Microsoft’s situation illustrates the same point from a different angle. The company cancelled most of its direct Claude Code licences after thousands of employees adopted the tool faster than anyone anticipated. The move doesn’t touch Microsoft’s $5 billion investment in Anthropic or its commercial relationship with the company. It’s a pure cost control decision on a tool its own engineers had grown to depend on. When the company that built GitHub Copilot, owns the dominant AI coding platform, and made one of the largest AI bets in the industry pulls back on AI coding spend, the economics are the only explanation that makes sense.
Where the math actually works
MIT research found AI is only economically viable in a limited number of job roles at current pricing. The tasks where it clears the bar tend to share common characteristics: well-defined scope, high repetition, low need for judgment across long sessions. Boilerplate generation, test scaffolding, documentation, straightforward refactors. Tasks where a developer might spend twenty minutes doing something mechanical and the AI does it in thirty seconds.
The tasks where the math breaks down are the ones that require sustained context, iterative judgment, and long agentic sessions. Those are also the tasks the industry has been most aggressively promoting AI for. The gap between where AI is cost-effective and where it is being deployed is where the Microsoft and Uber problem lives.
AI coding tools are currently better described as expensive productivity multipliers for specific task types than as wholesale replacements for engineering labor costs. The companies that figure out how to use them right, rather than encouraging blanket maximum adoption, will likely see the economics work. The ones that ran internal leaderboards rewarding token consumption are learning that lesson the hard way.
The bill is coming due
AI was sold as the great labor cost reduction play. The early returns from two companies that believed that part hardest suggest the reality is more complicated.

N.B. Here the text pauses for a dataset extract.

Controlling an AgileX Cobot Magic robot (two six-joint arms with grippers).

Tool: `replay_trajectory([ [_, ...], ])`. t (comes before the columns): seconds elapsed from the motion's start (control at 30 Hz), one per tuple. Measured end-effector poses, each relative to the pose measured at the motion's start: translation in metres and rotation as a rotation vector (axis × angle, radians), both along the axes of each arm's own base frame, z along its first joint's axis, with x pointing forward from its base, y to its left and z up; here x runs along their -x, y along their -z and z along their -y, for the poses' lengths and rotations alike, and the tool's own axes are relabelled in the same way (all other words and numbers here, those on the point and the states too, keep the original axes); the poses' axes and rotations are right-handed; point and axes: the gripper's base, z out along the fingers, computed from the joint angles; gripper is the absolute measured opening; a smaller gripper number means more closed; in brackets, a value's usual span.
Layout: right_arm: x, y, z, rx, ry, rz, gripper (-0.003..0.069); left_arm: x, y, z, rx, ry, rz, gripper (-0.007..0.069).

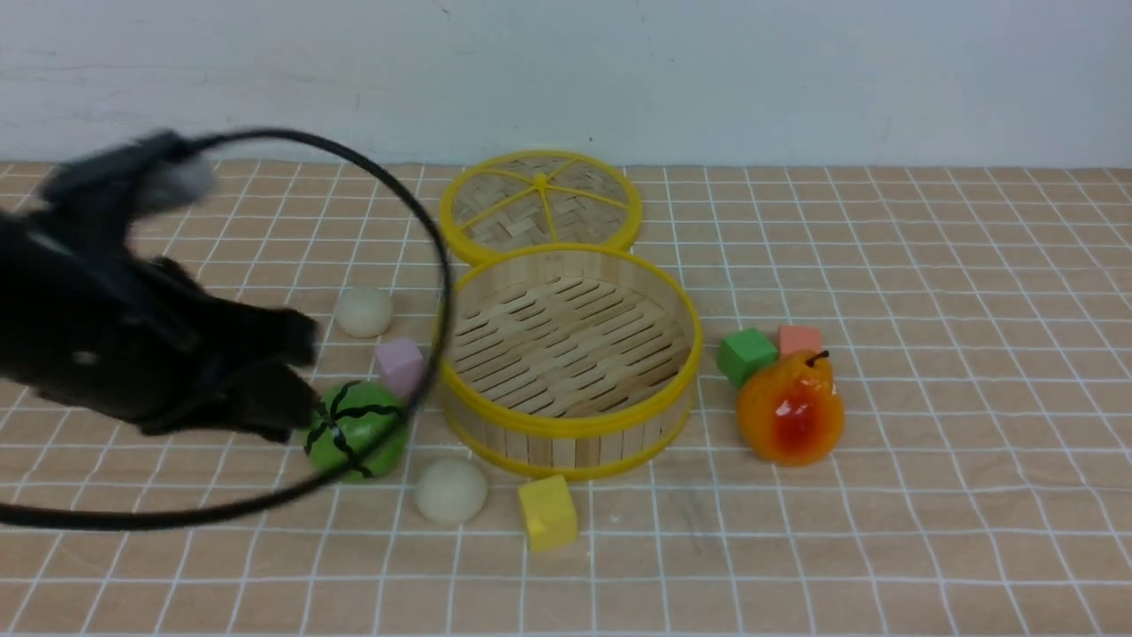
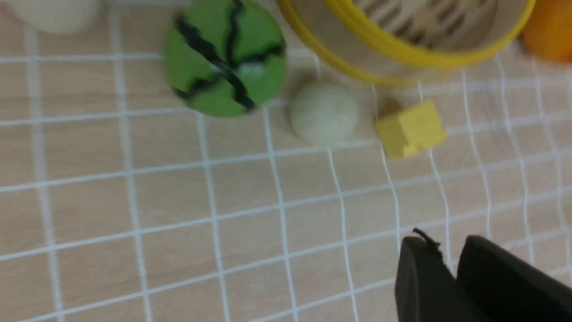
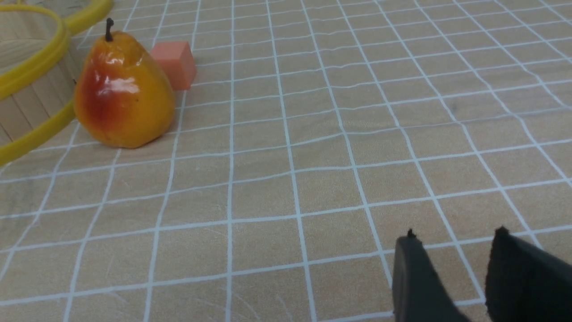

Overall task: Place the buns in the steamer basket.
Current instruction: Use the left arm to grab a steamed stuffed bun

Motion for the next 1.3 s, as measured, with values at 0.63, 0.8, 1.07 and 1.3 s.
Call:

The tools work. The economics at scale don’t, at least not yet. Cheaper tokens haven’t produced cheaper bills. Encouraged adoption has produced budget crises. And the executive most invested in AI compute spending just admitted his compute costs exceed his payroll.
Jensen Huang has said he imagines 100 AI agents working alongside every human employee at Nvidia one day. That future may still arrive. But if token consumption keeps rising faster than unit costs fall, it will arrive with a price tag nobody has fully reckoned with yet. Microsoft and Uber just got the first invoice.